| What is required |
Could you print each entry below verbatim while omitting the pictures?

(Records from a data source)
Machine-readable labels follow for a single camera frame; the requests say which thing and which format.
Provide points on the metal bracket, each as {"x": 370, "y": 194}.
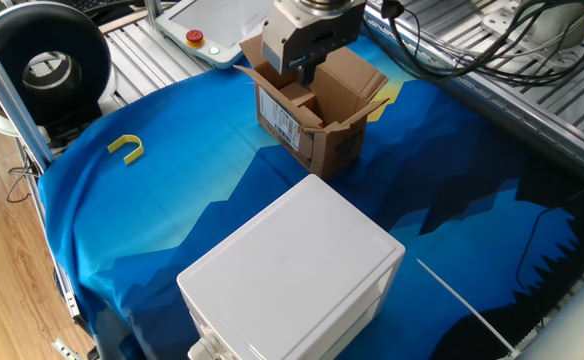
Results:
{"x": 64, "y": 349}

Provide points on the aluminium frame post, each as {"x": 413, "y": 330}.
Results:
{"x": 7, "y": 100}

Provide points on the black round fan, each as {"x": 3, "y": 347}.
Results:
{"x": 2, "y": 50}

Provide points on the brown cardboard box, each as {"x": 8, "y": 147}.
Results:
{"x": 332, "y": 150}

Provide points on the yellow U-shaped piece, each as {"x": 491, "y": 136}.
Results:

| Solution for this exercise |
Machine-readable labels follow for a single camera frame; the requests say which thing and which format.
Provide points on the metal bracket, each as {"x": 370, "y": 194}.
Results:
{"x": 64, "y": 349}

Provide points on the aluminium frame post, each as {"x": 413, "y": 330}.
Results:
{"x": 7, "y": 100}

Provide points on the black round fan, each as {"x": 3, "y": 347}.
Results:
{"x": 2, "y": 50}

Provide points on the brown cardboard box, each as {"x": 8, "y": 147}.
Results:
{"x": 332, "y": 150}

Provide points on the yellow U-shaped piece, each as {"x": 491, "y": 136}.
Results:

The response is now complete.